Full rebuild reconstructs the entire index from scratch. This guarantees consistency but is expensive for large knowledge bases (re-embedding millions of chunks). Full rebuilds are typically scheduled periodically (weekly or monthly) as a consistency check, with incremental refreshes handling day-to-day updates.
Real-time indexing adds documents to the index immediately upon ingestion, with no delay. This provides the fastest update latency but requires the index structure to support concurrent reads and writes without degradation.
Versioned refresh maintains multiple index versions, building a new index in the background while the old one continues serving queries. Once the new index is ready and validated, traffic is switched atomically. This avoids any period where the index is partially updated.
Key operational considerations include:
- Embedding consistency — if the embedding model is updated, all documents must be re-embedded; a partial re-embedding creates an inconsistent index where old and new embeddings are not comparable
- Delete handling — when a document is repealed or superseded, its chunks must be removed from the index, not just marked as inactive in the document store
- Validation — after each refresh, automated checks verify that the index contains the expected number of documents, that key documents are retrievable, and that no corruption occurred during the update
Common questions
Q: How quickly should new legislation appear in the index?
A: For a professional legal AI tool, same-day indexing of Official Gazette publications is the expectation.

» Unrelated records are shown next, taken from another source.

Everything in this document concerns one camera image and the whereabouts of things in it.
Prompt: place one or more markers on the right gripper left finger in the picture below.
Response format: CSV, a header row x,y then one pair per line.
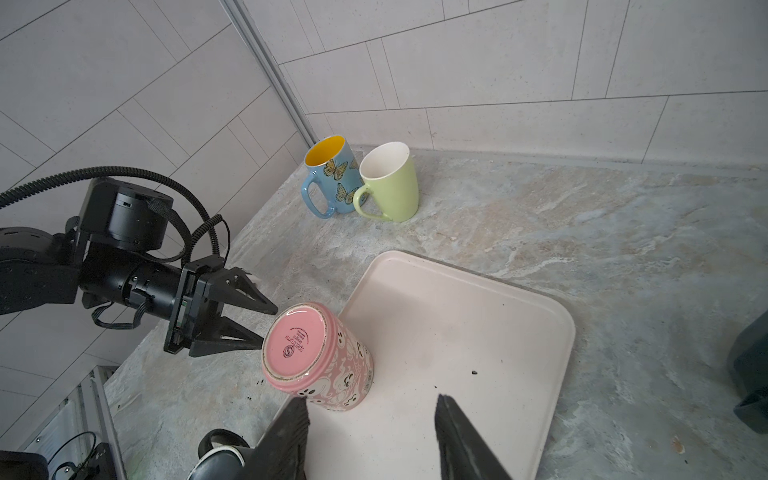
x,y
281,453

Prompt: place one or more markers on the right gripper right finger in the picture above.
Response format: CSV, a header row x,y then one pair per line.
x,y
463,453

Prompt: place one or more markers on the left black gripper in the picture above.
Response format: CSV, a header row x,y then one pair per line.
x,y
139,255

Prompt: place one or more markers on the black mug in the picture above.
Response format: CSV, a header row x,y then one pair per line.
x,y
221,455

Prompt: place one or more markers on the pink mug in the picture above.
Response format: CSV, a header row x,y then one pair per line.
x,y
309,353

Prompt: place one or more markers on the blue butterfly mug yellow inside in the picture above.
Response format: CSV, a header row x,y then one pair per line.
x,y
334,169

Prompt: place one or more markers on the light green mug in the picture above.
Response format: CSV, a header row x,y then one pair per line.
x,y
390,179

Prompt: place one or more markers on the dark green mug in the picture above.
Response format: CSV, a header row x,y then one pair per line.
x,y
747,368

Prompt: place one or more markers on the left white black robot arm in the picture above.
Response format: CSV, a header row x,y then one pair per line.
x,y
38,268

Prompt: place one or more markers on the beige rectangular tray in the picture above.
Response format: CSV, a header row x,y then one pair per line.
x,y
501,352

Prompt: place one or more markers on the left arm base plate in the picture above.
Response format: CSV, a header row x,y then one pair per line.
x,y
99,462

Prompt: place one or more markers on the aluminium mounting rail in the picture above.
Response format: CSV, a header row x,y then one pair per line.
x,y
84,409

This typically means daily ingestion and index refresh cycles, with the ability to trigger ad hoc refreshes for urgent updates.
Q: Can the system serve queries during an index refresh?
A: Yes, with proper architecture. Incremental updates and versioned refreshes allow the system to continue serving queries from the current index while the update proceeds. Only full rebuilds without versioning require temporary degradation.
References
-
Xu et al. (2023), “SPFresh: Incremental In-Place Update for Billion-Scale Vector Search”, SOSP.
-
Xiong et al. (2024), “When Search Engine Services Meet Large Language Models: Visions and Challenges”, arXiv.
-
Singh et al. (2021), “FreshQA: A Dynamic QA Benchmark for Current Knowledge Evaluation”, EMNLP.